When the CHOP transport team walked through the door of Bella’s room, I breathed a huge sigh of relief. Momma Bear could finally get off her hind legs and pull in her claws. They came to care for Bella, but they rescued me too. After a smooth transport, we arrived at CHOP. I was comforted knowing that Bella was in such an exceptional place with an outstanding team. I looked at my sweet little girl and knew she was in the best hands. The stress melted away, and finally I could get some rest. The physicians, nurses, and therapists who cared for Bella were all bright and compassionate. Finally, my Bella was getting the care she deserved.
Several days after she’d been at CHOP, I remember looking at her small body attached to more tubes and wires than I could count. Her cheeks were swollen from the steroids, her body frail from exhaustion, and her eyes glazed and out of focus. But the whole time, Bella had hardly cried. I tucked her pink blankets in around her and she turned to look at me. “I love you, sweetheart.” The sound of my voice made her eyes light up. She looked up at my face, and she smiled for the first time since she’d been admitted to the hospital.
After Bella arrived at CHOP, Rick and I started overlapping our days so we could have time together. It was a healing time as we spent hours talking, praying, watching movies, and holding each other. It felt so good to be together and reconnect after such a stressful time. We loved our time with each other and were very involved with Bella’s care. When Rick was there, I would take breaks and walk through the hospital.
Exercise has always been my stress relief. Some people think that being a mom is enough to give you gray hairs, but as a nurse, worries were always added as I repeatedly diagnosed
my children in my head with serious illnesses they did not have.

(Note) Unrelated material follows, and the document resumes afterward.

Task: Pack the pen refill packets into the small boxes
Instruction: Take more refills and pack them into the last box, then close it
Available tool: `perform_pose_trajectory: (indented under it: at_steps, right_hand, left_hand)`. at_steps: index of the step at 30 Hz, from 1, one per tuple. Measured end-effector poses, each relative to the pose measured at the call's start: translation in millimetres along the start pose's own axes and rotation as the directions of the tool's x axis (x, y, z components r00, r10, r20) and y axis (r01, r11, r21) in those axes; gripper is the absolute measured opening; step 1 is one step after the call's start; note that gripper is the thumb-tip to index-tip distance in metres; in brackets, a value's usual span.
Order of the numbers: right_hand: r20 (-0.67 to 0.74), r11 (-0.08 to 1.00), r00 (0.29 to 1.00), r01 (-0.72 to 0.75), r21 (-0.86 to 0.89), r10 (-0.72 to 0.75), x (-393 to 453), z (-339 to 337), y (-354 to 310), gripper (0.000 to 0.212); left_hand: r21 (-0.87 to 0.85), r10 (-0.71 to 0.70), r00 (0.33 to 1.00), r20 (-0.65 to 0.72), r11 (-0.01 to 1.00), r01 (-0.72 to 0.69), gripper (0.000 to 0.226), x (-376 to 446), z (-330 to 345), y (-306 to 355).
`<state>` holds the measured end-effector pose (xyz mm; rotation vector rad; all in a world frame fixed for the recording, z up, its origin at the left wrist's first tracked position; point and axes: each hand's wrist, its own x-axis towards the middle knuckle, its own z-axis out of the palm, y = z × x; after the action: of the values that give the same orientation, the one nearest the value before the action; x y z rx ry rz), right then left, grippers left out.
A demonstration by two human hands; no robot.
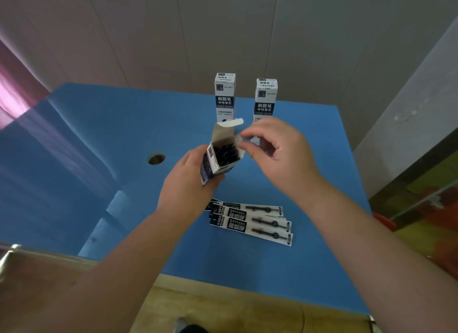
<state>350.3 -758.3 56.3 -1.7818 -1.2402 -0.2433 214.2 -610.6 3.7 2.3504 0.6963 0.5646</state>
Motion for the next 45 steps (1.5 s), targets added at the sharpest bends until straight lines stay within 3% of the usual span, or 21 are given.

If they had a headache, I worried they had a brain tumor. If they had a cough, I worried it was tuberculosis. My fears created a toxic mix of concern. I needed an outlet, and so I walked. Up and down the hallways where hope lived, I walked and soon realized that the pro-life fight is also being fought at the bedsides of these very special kids. The fight doesn’t end at birth, but continues on with infants born with birth defects, whose lives are too often judged as not worth living.

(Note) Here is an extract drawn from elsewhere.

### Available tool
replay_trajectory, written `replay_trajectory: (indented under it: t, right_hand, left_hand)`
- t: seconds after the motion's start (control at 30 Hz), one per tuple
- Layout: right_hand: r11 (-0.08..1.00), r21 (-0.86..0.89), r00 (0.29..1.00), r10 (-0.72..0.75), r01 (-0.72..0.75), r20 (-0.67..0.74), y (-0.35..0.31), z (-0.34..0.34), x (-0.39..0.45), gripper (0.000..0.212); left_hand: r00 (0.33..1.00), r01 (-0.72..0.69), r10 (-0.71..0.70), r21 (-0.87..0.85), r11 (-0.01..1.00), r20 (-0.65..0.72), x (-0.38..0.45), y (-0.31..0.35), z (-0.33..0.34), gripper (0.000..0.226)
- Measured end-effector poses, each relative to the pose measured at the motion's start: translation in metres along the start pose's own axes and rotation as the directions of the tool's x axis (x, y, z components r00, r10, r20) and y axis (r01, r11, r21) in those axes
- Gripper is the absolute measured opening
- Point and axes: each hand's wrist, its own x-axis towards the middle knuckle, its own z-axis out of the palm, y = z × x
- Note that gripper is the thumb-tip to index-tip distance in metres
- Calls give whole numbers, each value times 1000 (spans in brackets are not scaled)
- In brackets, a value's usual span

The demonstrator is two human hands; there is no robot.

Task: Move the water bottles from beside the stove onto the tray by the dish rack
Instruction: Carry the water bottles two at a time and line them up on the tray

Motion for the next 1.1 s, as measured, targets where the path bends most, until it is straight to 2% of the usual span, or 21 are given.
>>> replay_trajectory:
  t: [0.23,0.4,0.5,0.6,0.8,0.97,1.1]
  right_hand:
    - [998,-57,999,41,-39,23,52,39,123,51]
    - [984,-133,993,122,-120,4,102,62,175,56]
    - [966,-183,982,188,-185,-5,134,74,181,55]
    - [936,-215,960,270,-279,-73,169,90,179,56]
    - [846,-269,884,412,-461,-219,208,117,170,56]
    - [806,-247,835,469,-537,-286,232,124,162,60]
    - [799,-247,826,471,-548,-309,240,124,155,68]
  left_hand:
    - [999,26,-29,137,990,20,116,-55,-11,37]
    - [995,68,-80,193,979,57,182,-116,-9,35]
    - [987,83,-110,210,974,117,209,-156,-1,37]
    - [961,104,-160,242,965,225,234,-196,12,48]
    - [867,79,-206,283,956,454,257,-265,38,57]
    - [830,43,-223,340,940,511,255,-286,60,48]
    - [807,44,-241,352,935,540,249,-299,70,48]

The weeks came and went. Christmas was fast approaching. As I traveled the streets of Philadelphia, I watched the bright lights, wreaths, and cheery decorations take their places in shop windows and on streetlamps. Christmas music played softly everywhere I went, but it felt like a soundtrack to another life, one lived outside of hospital walls. In mid-December, Rick arrived in Philadelphia and, once again, we switched places. I returned home after a long few days at the hospital.
After a three-hour drive, I pulled into the driveway, exhausted. Then, looking at the house, I was astonished. The front of the house was all lit up. The bushes twinkled, wreaths hung on the doors, and candles glowed in the windows. Getting out of the car, I took it all in, smelling the homey scent of pine and burning firewood. The front door opened and the kids came running out. “Surprise, Mommy!” Standing in the front yard, they hugged me as we enjoyed the scene. Taking my hand, they led me inside. “Close your eyes, Mom. . . . Okay, now you can open them!”